I have a friend who is an excellent liar. She was as sassy as she was spunky, a gorgeous mess of a girl who insisted on doing things her way. There wasn’t a rule in existence that she wouldn’t break, and sometimes fate turned around and gave her a good smack on her backside. She’d stand back up, brush herself off and laugh, then turn around a break another rule. I fell in love with her the first time I saw her, standing behind me with rebellion written on her beautiful face, and a real cigarette held expertly between her long fingers.
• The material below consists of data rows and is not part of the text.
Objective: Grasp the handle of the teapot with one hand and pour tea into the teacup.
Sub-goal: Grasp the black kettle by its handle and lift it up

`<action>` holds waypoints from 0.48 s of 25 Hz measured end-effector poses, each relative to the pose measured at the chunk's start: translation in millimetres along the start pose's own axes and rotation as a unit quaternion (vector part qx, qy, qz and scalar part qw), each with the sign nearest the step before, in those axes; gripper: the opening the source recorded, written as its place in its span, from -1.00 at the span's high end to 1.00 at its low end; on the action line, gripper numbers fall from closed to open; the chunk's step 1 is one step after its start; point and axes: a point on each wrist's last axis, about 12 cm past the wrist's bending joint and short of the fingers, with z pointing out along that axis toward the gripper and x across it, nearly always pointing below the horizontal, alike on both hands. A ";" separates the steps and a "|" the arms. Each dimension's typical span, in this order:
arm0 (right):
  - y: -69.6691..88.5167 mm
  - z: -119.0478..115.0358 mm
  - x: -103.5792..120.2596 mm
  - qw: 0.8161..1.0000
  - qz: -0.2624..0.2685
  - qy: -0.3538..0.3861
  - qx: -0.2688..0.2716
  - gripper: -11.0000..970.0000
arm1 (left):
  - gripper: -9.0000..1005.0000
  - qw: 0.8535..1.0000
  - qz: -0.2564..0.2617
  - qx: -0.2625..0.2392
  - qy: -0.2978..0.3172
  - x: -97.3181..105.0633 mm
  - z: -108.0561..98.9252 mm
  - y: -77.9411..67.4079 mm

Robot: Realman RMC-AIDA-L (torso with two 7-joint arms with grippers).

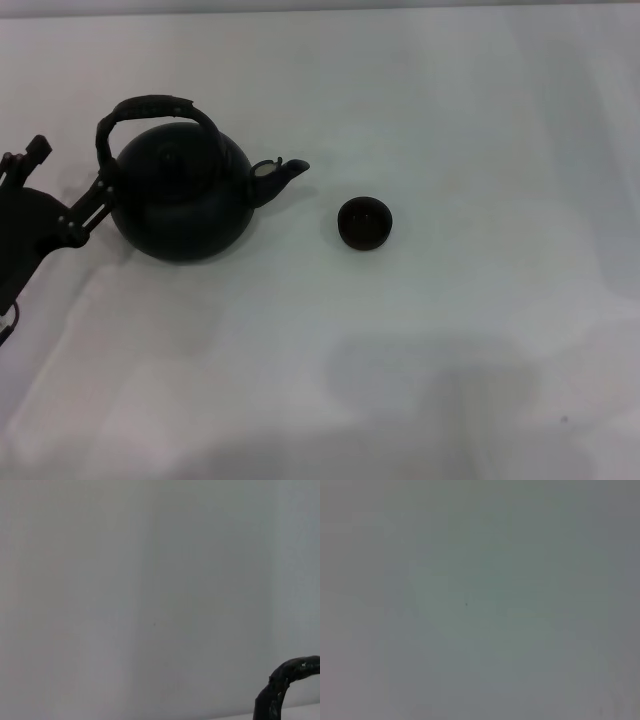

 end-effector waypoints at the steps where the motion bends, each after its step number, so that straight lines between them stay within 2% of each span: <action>1: 0.1 0.2 -0.1 1.000 0.000 0.000 0.000 -0.74 | -0.74 1.000 -0.001 0.000 0.000 0.1 0.5 -0.2; 12: -1.3 -1.4 0.8 1.000 0.001 0.001 0.002 -0.74 | -0.74 1.000 -0.010 -0.003 0.001 -0.5 13.3 -4.0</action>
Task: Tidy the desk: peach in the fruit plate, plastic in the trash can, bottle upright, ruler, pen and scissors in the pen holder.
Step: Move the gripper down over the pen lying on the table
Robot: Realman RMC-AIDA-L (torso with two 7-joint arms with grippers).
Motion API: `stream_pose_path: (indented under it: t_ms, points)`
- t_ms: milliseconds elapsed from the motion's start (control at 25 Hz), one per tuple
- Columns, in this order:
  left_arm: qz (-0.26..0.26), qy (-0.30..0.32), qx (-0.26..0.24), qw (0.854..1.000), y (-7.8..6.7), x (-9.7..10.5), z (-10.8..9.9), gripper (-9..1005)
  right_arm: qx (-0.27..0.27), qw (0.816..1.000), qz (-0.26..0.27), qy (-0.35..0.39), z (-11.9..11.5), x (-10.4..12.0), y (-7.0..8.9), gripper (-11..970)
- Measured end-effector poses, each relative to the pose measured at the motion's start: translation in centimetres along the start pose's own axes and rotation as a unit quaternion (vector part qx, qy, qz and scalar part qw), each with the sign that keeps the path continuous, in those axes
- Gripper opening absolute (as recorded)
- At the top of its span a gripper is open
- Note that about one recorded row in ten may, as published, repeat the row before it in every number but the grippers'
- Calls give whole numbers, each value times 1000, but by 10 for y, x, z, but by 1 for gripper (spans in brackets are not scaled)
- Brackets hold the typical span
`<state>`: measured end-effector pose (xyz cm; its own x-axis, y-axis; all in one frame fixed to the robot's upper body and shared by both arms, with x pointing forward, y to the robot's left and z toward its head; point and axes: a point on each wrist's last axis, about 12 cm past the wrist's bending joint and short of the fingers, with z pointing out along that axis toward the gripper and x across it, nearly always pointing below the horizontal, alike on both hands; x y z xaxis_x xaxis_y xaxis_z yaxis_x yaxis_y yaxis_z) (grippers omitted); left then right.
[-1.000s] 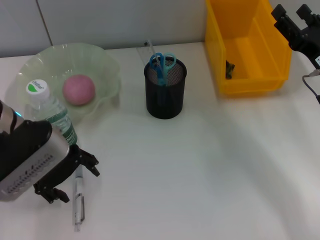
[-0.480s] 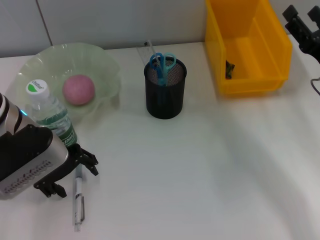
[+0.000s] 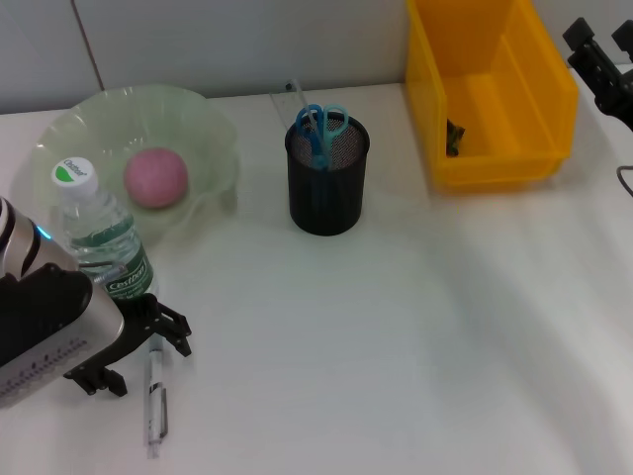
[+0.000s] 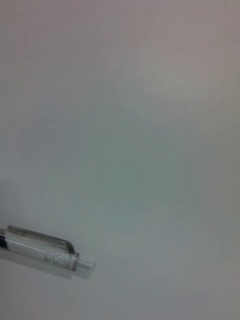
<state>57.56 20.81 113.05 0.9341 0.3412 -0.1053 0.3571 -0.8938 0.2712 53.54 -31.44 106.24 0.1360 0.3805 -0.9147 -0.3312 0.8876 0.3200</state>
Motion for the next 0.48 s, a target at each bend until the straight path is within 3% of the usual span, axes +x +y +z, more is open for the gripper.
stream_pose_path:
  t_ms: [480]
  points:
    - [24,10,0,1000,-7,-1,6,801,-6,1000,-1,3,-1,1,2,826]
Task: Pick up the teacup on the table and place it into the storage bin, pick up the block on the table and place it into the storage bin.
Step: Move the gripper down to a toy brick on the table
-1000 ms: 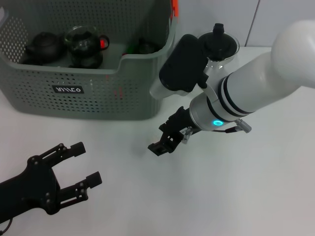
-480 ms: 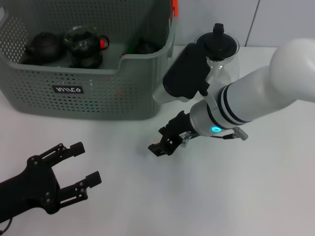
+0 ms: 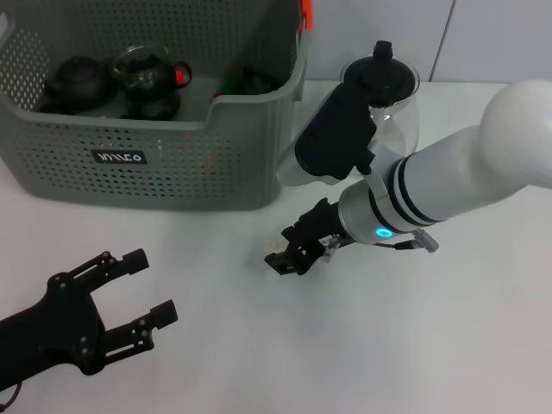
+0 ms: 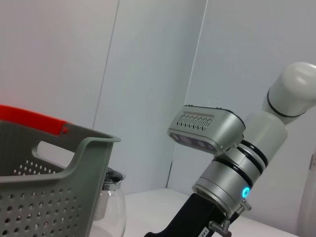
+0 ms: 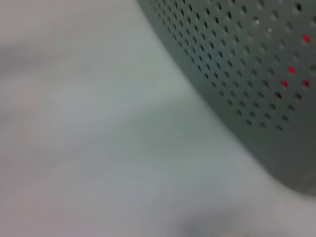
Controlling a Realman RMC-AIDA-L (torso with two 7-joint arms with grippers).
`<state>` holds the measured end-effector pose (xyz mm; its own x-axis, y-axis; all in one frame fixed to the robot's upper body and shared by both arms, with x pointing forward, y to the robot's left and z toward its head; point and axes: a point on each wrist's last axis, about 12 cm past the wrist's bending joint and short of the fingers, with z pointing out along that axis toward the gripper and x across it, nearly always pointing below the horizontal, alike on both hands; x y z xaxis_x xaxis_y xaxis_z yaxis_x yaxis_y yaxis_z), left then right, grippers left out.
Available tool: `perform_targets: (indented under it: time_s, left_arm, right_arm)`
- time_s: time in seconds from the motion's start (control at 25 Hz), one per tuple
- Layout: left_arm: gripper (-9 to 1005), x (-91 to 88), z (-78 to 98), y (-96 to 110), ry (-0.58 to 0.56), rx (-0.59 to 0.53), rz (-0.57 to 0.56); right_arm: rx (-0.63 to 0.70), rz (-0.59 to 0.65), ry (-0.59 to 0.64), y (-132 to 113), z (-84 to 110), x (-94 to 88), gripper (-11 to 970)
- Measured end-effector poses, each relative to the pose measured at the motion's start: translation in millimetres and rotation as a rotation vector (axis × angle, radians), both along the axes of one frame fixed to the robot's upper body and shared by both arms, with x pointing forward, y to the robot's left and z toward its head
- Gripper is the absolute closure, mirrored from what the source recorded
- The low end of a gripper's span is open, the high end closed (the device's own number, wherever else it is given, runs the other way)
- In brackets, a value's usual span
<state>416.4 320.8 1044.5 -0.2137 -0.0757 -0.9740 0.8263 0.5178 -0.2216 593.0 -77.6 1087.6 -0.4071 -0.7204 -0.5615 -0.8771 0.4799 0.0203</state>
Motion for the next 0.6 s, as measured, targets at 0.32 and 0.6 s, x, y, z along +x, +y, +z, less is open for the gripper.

From my lofty position on a pair of stilts, I couldn’t tell if she’d actually lit it, but the plume of smoke that billowed from her lips was convincing enough. I don’t think she ever noticed me watching her, which is a good thing, because if she did, I’d never have this story to tell.
My uncle Mike traveled all around the world. Dad said he was an investor, but although no one ever told me, I knew the truth. He was a circus clown. I soothed my imagination by convincing myself that he was the highest paid clown to ever work a circus and let it go. Well, until that summer anyway. Uncle Mike came home defeated and jobless, a pair of stilts his only reminder of the life he’d enjoyed. Many changes happened that summer, including my sister befriending this girl.
Mary Jane, Betty said her name was. She moved into town shortly after my uncle did. I didn’t see her much as she kept to herself, daring the outdoors only when my sister made her go. That particular day, however, she needed no prodding. She was already in the field when my sister and I showed up. I’d sneaked out with Uncle Mike’s stilts (and Uncle Mike. It was my dad who didn’t approve) and taking hesitant steps when I saw her. She never turned to see what Betty was looking at, not even when the ambulance came and carted me away. No one else remembers seeing Mary Jane there, either. I’d taken a great fall and gained a concussion. She was a figment of my imagination, they said, but Betty knew better.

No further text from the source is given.